*PROBLEM TO SOLVE:*
Without changing a word, repeat the data, and include no pictures.

*SOURCE MATERIAL:*
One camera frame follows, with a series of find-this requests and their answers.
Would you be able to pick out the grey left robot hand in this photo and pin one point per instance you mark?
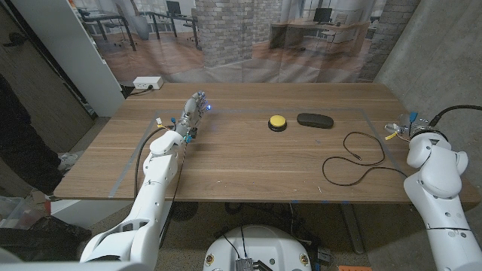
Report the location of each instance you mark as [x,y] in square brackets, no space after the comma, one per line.
[190,114]

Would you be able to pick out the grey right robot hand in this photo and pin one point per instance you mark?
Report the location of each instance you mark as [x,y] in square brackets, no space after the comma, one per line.
[414,126]

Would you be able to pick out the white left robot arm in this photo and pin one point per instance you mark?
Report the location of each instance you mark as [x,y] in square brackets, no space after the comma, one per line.
[154,195]

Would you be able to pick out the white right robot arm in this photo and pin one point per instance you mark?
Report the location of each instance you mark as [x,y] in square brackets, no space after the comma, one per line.
[440,188]

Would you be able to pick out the yellow push button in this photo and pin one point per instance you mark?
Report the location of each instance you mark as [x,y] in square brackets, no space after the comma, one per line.
[278,121]

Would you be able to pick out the black glasses case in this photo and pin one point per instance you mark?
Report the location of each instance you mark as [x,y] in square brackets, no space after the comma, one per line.
[315,120]

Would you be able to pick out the white power strip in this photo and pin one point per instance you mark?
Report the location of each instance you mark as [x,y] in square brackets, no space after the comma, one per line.
[147,82]

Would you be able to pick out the printed office backdrop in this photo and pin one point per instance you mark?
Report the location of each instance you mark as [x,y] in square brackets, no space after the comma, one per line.
[233,41]

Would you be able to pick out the black round floor object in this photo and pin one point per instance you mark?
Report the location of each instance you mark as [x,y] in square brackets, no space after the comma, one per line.
[184,211]

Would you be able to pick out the white sneaker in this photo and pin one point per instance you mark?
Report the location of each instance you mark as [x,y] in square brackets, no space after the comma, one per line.
[69,160]

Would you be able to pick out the white cabinet panel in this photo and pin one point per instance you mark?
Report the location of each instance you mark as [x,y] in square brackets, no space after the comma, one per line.
[71,56]

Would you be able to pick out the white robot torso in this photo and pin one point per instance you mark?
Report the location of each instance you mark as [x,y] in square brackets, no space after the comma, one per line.
[260,248]

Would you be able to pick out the orange floor item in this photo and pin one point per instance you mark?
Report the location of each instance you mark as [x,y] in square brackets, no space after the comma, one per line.
[354,268]

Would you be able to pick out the dark wooden door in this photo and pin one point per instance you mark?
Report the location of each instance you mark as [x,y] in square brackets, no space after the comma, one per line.
[37,86]

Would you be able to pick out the person in dark clothes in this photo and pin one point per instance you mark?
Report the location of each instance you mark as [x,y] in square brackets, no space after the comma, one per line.
[22,150]

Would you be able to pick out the black bag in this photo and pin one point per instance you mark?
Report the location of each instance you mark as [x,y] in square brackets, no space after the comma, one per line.
[37,237]

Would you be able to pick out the clear plastic bin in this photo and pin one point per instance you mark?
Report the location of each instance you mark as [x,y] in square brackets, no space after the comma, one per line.
[17,212]

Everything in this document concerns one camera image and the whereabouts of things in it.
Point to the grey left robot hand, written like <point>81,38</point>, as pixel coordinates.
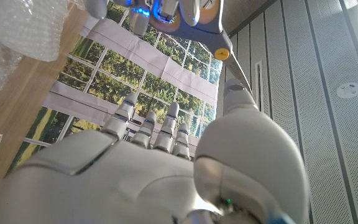
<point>138,21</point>

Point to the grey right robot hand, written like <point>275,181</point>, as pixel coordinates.
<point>135,180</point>

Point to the large clear bubble wrap sheet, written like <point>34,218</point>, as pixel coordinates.
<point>17,28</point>

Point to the printed forest window backdrop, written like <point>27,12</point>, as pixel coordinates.
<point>120,65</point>

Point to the white linear ceiling vent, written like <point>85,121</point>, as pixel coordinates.
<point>256,84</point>

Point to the white round ceiling fixture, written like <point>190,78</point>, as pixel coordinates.
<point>349,90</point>

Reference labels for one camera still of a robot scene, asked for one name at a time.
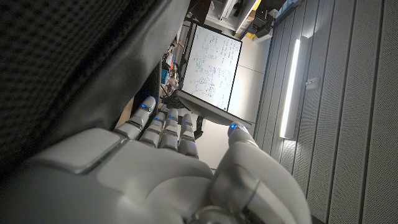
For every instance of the black framed whiteboard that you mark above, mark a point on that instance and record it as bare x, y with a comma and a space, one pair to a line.
211, 65

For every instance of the black backpack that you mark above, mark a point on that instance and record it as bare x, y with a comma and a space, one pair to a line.
62, 62

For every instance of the white shelf cabinet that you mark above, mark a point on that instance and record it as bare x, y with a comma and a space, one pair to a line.
230, 14

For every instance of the long ceiling light bar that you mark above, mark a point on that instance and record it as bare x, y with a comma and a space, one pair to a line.
289, 93

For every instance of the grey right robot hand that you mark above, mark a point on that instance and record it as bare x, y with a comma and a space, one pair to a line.
149, 180

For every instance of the white ceiling sensor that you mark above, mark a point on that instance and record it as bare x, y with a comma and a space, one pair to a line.
312, 83

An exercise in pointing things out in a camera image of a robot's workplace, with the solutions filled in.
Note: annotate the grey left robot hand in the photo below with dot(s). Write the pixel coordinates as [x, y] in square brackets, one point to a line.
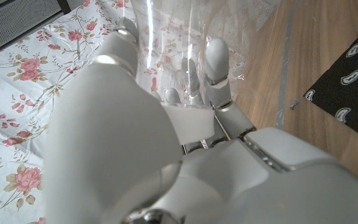
[166, 161]

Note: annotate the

*ANSWER AREA:*
One camera frame follows, with a series of find-this requests and their answers.
Would you be able to pick out the grey left robot hand in this photo and pin one point per instance you mark?
Report the location of each instance you mark as [x,y] in square brackets, no space after the comma, one per line.
[190,114]

Would you be able to pick out the grey right robot hand in this photo and pin one point per instance you mark?
Report the location of each instance you mark as [x,y] in square brackets, no space after the comma, one per line.
[414,126]

Would you be able to pick out the white left robot arm in this photo and pin one point per instance you mark?
Report the location of each instance you mark as [x,y] in square brackets, no space after the comma, one per line.
[154,195]

Would you be able to pick out the white right robot arm in this photo and pin one point per instance you mark?
Report the location of each instance you mark as [x,y] in square brackets, no space after the comma, one per line.
[440,188]

Would you be able to pick out the yellow push button in this photo and pin one point per instance you mark?
Report the location of each instance you mark as [x,y] in square brackets, no space after the comma, one per line.
[278,121]

Would you be able to pick out the black glasses case in this photo and pin one point per instance you mark?
Report the location of each instance you mark as [x,y] in square brackets, no space after the comma, one per line.
[315,120]

Would you be able to pick out the white power strip in this photo and pin one point per instance you mark?
Report the location of each instance you mark as [x,y] in square brackets, no space after the comma, one per line.
[147,82]

Would you be able to pick out the printed office backdrop in this photo and pin one point per instance you mark?
Report the location of each instance you mark as [x,y] in square brackets, no space after the comma, one per line.
[233,41]

Would you be able to pick out the black round floor object in this photo and pin one point per instance you mark?
Report the location of each instance you mark as [x,y] in square brackets, no space after the comma, one per line.
[184,211]

Would you be able to pick out the white sneaker in this photo and pin one point per instance you mark?
Report the location of each instance you mark as [x,y] in square brackets, no space after the comma, one per line.
[69,160]

Would you be able to pick out the white cabinet panel in this photo and pin one point per instance you mark?
Report the location of each instance you mark as [x,y] in square brackets, no space after the comma, one per line.
[71,56]

Would you be able to pick out the white robot torso in this photo and pin one point per instance you mark?
Report the location of each instance you mark as [x,y] in square brackets, no space after the comma, one per line.
[260,248]

Would you be able to pick out the orange floor item in this photo and pin one point per instance you mark?
Report the location of each instance you mark as [x,y] in square brackets, no space after the comma, one per line.
[354,268]

Would you be able to pick out the dark wooden door in this photo and pin one point per instance you mark?
Report the location of each instance you mark as [x,y] in square brackets, no space after the comma, one per line.
[37,86]

Would you be able to pick out the person in dark clothes in this photo and pin one point per instance you mark?
Report the location of each instance you mark as [x,y] in square brackets, no space after the comma, one per line.
[22,150]

Would you be able to pick out the black bag in this photo and pin one point per instance you mark?
Report the location of each instance you mark as [x,y] in square brackets, no space after the comma, one per line.
[37,237]

Would you be able to pick out the clear plastic bin in this photo and pin one point per instance you mark?
Report the location of each instance you mark as [x,y] in square brackets, no space after the comma, one per line.
[17,212]

Everything in this document concerns one camera image and the whereabouts of things in it.
Point to the grey left robot hand, written like <point>81,38</point>, as pixel coordinates.
<point>138,21</point>

Point to the grey right robot hand, written like <point>275,181</point>, as pixel coordinates.
<point>135,180</point>

Point to the large clear bubble wrap sheet, written like <point>34,218</point>, as pixel coordinates.
<point>17,28</point>

Point to the printed forest window backdrop, written like <point>27,12</point>, as pixel coordinates.
<point>120,65</point>

Point to the white linear ceiling vent, written like <point>85,121</point>, as pixel coordinates.
<point>256,84</point>

Point to the white round ceiling fixture, written like <point>190,78</point>, as pixel coordinates.
<point>349,90</point>

Reference labels for one camera still of a robot scene, asked for one name at a time.
For every instance of the black framed whiteboard that you mark above, mark a point on that instance and record it as bare x, y with a comma and a space, one pair to a line.
211, 65

For every instance of the black backpack that you mark above, mark a point on that instance and record it as bare x, y with a comma and a space, one pair to a line.
62, 62

For every instance of the white shelf cabinet that you mark above, mark a point on that instance and record it as bare x, y with a comma and a space, one pair to a line.
230, 14

For every instance of the long ceiling light bar that you mark above, mark a point on that instance and record it as bare x, y with a comma and a space, one pair to a line.
289, 93

For every instance of the grey right robot hand that you mark above, mark a point on that instance and record it as bare x, y with a comma and a space, one pair to a line.
149, 180

For every instance of the white ceiling sensor that you mark above, mark a point on that instance and record it as bare x, y with a comma and a space, one pair to a line.
312, 83

An exercise in pointing things out in a camera image of a robot's workplace, with the solutions filled in.
Note: annotate the grey left robot hand in the photo below with dot(s). Write the pixel coordinates as [x, y] in square brackets, one point to a line.
[166, 161]

Note: annotate the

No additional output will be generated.